As máquinas que fazem café através de cápsulas estão se tornando mais populares no Brasil. E se uma máquina pudesse fazer café, refrigerante e suco dessa forma? Essa é a ideia da Brastemp para a B.blend – mas talvez ela não faça com que você #BebaDessaRevolução.

A B.blend está à venda apenas pela internet por salgados R$ 3.499. As cápsulas custam entre R$ 1,49 e R$ 4,49, vendidas em pacotes de dez unidades.

Quem comprar a máquina ganhará um kit com cem cápsulas, e receberá amostras de sabores que forem lançados no futuro.

A instalação é gratuita, mas precisa ser feita por um técnico especializado, por isso a venda está restrita à Grande São Paulo e região metropolitana de Campinas.

Para gaseificar o refrigerante, a B.blend usa um cilindro de gás que rende até 37,5 litros (cerca de 185 bebidas).
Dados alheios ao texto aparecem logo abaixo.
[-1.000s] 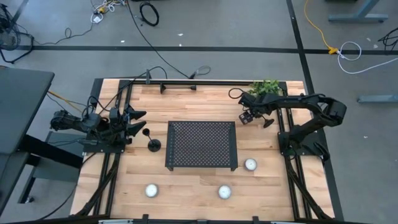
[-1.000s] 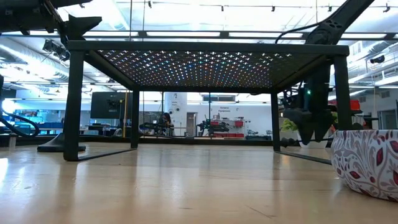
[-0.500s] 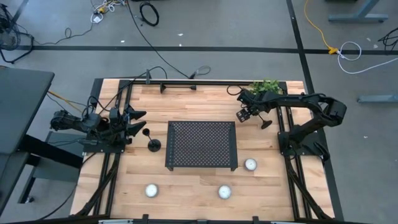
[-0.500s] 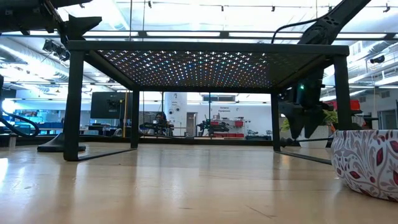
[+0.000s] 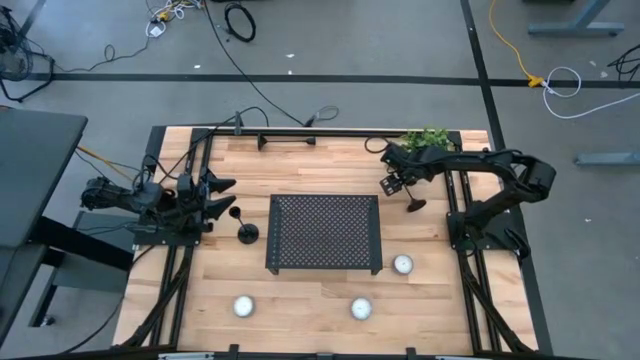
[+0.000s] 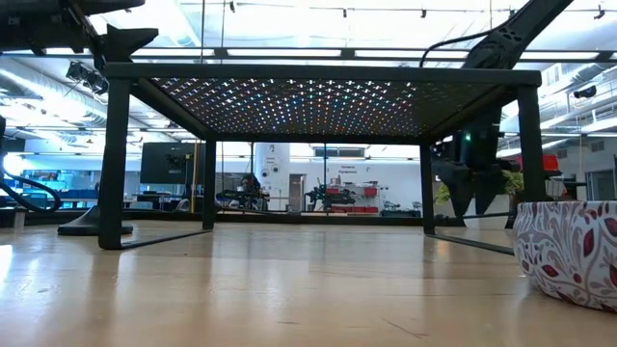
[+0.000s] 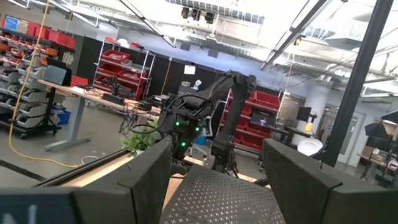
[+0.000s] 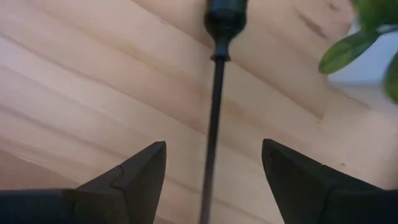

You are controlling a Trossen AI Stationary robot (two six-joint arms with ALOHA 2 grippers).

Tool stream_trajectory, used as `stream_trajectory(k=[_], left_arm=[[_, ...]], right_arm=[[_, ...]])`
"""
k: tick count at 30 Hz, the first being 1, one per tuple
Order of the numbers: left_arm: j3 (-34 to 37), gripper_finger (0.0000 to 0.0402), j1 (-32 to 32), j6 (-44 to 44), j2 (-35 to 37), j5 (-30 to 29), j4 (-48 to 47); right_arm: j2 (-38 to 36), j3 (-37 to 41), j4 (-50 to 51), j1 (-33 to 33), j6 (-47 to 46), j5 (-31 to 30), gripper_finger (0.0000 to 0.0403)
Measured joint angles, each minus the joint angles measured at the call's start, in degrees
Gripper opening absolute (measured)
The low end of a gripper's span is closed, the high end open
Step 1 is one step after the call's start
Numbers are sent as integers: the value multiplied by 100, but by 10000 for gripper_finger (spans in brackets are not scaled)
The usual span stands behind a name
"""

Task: Pick & Place candle stick holders
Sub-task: Put the middle right black candle holder on the shelf

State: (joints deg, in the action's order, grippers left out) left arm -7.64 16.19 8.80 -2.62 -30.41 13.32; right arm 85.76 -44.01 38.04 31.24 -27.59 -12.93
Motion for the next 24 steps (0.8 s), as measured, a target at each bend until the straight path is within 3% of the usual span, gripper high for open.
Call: stream_trajectory(k=[9,24], left_arm=[[0,252,1,0,-1,0,-56],[0,252,0,0,1,0,-88]], right_arm=[[623,-31,-306,-13,70,139,263],[638,-17,-481,-11,109,125,263]])
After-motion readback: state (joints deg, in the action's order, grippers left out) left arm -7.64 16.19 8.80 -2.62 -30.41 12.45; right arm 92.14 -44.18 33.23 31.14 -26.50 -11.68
Quando acabar, ele precisa ser substituído, e custa R$ 100. A máquina também usa um filtro de água que deve ser trocado de seis em seis meses, e custa R$ 90.

Os sabores

A B.blend permite fazer apenas uma variedade de café – cuja cápsula está esgotada na loja – e de chocolate quente. A variedade é maior quando se trata de suco/néctar, ice tea e refrigerante: no total, são dezoito sabores.
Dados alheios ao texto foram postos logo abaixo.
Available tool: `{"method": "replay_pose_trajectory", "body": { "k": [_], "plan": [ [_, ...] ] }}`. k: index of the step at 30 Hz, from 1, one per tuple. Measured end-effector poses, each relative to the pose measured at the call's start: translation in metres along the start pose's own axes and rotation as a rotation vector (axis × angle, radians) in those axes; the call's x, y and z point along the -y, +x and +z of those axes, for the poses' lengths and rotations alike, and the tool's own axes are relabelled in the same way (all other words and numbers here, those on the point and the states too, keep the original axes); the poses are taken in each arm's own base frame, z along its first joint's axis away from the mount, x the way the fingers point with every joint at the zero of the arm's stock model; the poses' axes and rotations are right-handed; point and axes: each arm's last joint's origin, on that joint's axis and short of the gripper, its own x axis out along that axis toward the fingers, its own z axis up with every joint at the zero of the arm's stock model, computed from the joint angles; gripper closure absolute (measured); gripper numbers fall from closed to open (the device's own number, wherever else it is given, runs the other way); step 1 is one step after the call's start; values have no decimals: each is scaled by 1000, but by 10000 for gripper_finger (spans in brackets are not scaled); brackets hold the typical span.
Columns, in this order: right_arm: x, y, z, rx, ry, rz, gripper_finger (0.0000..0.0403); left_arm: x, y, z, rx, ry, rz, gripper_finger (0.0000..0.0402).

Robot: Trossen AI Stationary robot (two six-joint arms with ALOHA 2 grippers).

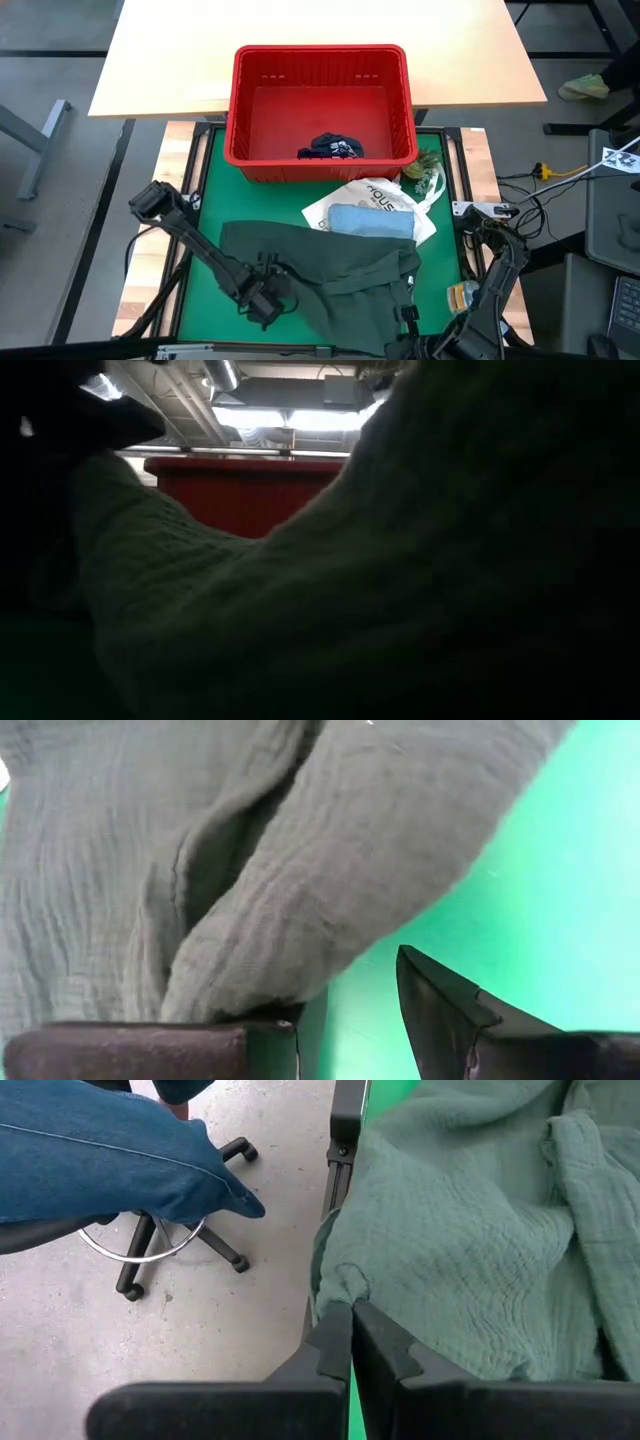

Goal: Fold Laundry from Bin
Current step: Fold the green polo shirt

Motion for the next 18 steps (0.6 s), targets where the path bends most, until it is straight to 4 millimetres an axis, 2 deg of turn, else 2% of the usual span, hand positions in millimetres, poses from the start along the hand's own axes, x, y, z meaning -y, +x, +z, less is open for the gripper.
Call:
{"method": "replay_pose_trajectory", "body": {
  "k": [5, 11, 14, 18],
  "plan": [
    [0, 0, 0, 0, 0, 0, 398, 8, 3, -12, -1, 15, 7, 286],
    [0, 0, 0, 0, 0, 0, 398, 14, 19, -25, 33, -34, -36, 286],
    [0, 0, 0, 0, 0, 0, 398, 10, 26, -31, 46, -57, 24, 286],
    [0, 0, 0, 0, 0, 0, 398, 3, 28, -29, 89, -83, 107, 286]
  ]
}}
Você pode preparar néctar de morango, laranja, uva ou pêssego por R$ 2,29; a cápsula rende 200 ml de líquido. Também há refrigerantes de cola, cola zero, guaraná, guaraná zero e limão zero, que custam R$ 1,99 por cápsula.

Bblend

A Brastemp fez uma parceria com a Ambev para lançar cápsulas de Guaraná Antartica, que prometem sabor “idêntico ao de garrafa ou lata”. Elas devem ser lançadas até o final do ano.

Também é possível fazer outras bebidas usando a B.blend: frapê de pêssego (R$ 2,49), energético (R$ 4,49) e coquetéis sem álcool – cosmopolitan e margarita (R$ 3,99). A máquina ainda funciona como purificador de água.

Concorrência

Eu não duvido muito do futuro dessas máquinas. Nos EUA, a Sodastream é bastante popular: ela custa a partir de US$ 80 e gaseifica água para criar refrigerantes e sucos. (Ela não faz café nem bebidas quentes.)

A máquina está disponível no Brasil desde 2012: há quatro modelos disponíveis, cujos valores variam entre R$ 299 e R$ 589.

Em vez de cápsulas, ela usa um concentrado SodaMix que você coloca na água: ele custa entre R$ 25 e R$ 35, e rende até doze litros de bebida. São mais de 50 sabores; confira a lista aqui. Claro, você pode colocar os sucos ou aromatizantes que quiser.

A Sodastream requer um cilindro de gás, que custa R$ 60 para troca, e rende até 60 litros de bebida.

Keurig Kold

Ela ganhará uma concorrente em breve nos EUA: a máquina Keurig Kold terá cápsulas de Coca-Cola, Sprite, Dr. Pepper e Snapple, e fará bebidas gaseificadas sem usar um cilindro de gás. Ela deve ser lançada no quarto trimestre por US$ 300.

Isso vem preocupando analistas de mercado, que consideram esse valor alto demais. Imagine se eles soubessem de uma máquina brasileira que sai por R$ 3.500, e ainda assim requer cilindros de gás!

Bblend

A Whirlpool, dona da Brastemp, diz que a B.blend levou quatro anos para sair do papel. O investimento inicial da Ambev nessa joint venture foi de R$ 110 milhões. Foram fabricadas 500 máquinas, todas em Joinville (SC); as cápsulas são feitas na Alemanha pela Bevys.

Em agosto, o projeto prometia algumas novidades que ainda estão para se materializar. “Queremos chegar a ter 200, 500 sabores e fazer parcerias com marcas grandes ou independentes”, disse Fernando Yunes, diretor de Novos Negócios, à Folha.

Na época, Yunes mencionou planos de fabricar as cápsulas no Brasil, e de criar cápsulas de cerveja – elas estavam em testes, mas ainda tinham que lidar com alguns problemas, como o colarinho. Também ficou aberta a possibilidade de alugar a máquina, do mesmo jeito que a Brastemp aluga filtros.

Você pagaria R$ 3.500 por uma máquina que depende de cápsulas proprietárias com preços não muito competitivos, e que requer troca de filtro e cilindro?